**EXCERPTED DATA:**
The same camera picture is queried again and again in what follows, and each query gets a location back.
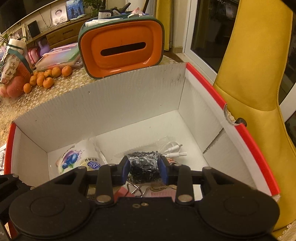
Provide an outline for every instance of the white cable plug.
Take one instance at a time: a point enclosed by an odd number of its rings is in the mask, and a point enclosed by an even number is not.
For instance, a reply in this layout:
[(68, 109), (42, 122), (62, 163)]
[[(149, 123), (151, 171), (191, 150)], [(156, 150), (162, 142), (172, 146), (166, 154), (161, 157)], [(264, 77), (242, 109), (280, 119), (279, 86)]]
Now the white cable plug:
[(168, 152), (168, 153), (171, 153), (171, 152), (173, 152), (173, 151), (179, 151), (181, 146), (182, 146), (182, 145), (175, 145), (175, 146), (172, 146), (172, 147), (166, 149), (163, 153), (167, 153), (167, 152)]
[(182, 153), (174, 152), (174, 153), (165, 154), (164, 156), (167, 158), (174, 158), (174, 157), (186, 156), (186, 155), (187, 155), (187, 152), (182, 152)]

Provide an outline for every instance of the plastic bag of fruit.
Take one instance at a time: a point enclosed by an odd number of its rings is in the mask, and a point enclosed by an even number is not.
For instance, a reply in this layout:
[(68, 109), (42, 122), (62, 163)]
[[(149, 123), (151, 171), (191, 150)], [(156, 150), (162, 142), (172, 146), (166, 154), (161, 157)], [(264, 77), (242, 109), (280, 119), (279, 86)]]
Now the plastic bag of fruit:
[(56, 167), (61, 175), (79, 166), (85, 166), (88, 171), (93, 171), (106, 164), (106, 159), (94, 140), (87, 139), (67, 149), (57, 160)]
[(33, 73), (26, 43), (10, 39), (0, 67), (0, 95), (13, 99), (20, 97), (24, 93), (24, 85), (29, 83)]

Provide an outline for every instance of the black speaker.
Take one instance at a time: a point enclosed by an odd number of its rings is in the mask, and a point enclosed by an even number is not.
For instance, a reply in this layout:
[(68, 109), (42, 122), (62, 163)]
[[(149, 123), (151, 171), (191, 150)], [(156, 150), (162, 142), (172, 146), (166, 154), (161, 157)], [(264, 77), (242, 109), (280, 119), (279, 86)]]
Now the black speaker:
[(28, 24), (28, 28), (31, 34), (31, 37), (34, 38), (36, 37), (38, 34), (40, 34), (40, 30), (37, 24), (37, 21), (35, 20), (34, 22), (31, 22)]

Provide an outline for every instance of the patterned tablecloth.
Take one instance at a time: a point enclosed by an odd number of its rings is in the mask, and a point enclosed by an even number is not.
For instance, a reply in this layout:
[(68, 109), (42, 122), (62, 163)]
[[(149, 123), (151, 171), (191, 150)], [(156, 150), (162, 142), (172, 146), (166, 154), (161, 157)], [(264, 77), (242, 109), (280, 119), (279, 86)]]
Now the patterned tablecloth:
[[(160, 65), (173, 63), (176, 62), (166, 56), (163, 56)], [(50, 89), (36, 86), (32, 89), (31, 93), (22, 95), (18, 100), (9, 106), (5, 106), (4, 103), (1, 102), (0, 147), (6, 143), (10, 124), (18, 116), (56, 96), (62, 95), (94, 81), (96, 80), (89, 77), (85, 68), (76, 69), (73, 70), (72, 75), (69, 77), (59, 77), (55, 79), (54, 86)]]

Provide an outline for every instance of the drawer handle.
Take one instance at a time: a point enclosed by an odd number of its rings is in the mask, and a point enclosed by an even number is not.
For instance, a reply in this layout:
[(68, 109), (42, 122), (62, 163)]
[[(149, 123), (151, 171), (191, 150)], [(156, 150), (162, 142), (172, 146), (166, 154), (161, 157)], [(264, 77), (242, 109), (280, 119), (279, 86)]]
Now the drawer handle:
[(72, 32), (72, 31), (74, 31), (74, 29), (71, 29), (71, 30), (69, 30), (69, 31), (67, 31), (67, 32), (64, 32), (63, 35), (64, 35), (64, 34), (68, 34), (68, 33)]
[(122, 45), (118, 47), (113, 47), (109, 49), (103, 49), (101, 51), (102, 56), (110, 56), (118, 53), (125, 53), (125, 52), (130, 52), (134, 50), (139, 50), (143, 49), (146, 47), (145, 42), (140, 42), (140, 43), (135, 43), (135, 44), (127, 44), (127, 45)]

**WORK TASK:** Which of the lines in the material carry the string "outline"? Pull them out.

**SOLVED EXERCISE:**
Provide an outline for every instance of the white cable plug.
Provide an outline for every instance of the plastic bag of fruit.
Provide an outline for every instance of the black speaker.
Provide an outline for every instance of the patterned tablecloth.
Provide an outline for every instance of the drawer handle.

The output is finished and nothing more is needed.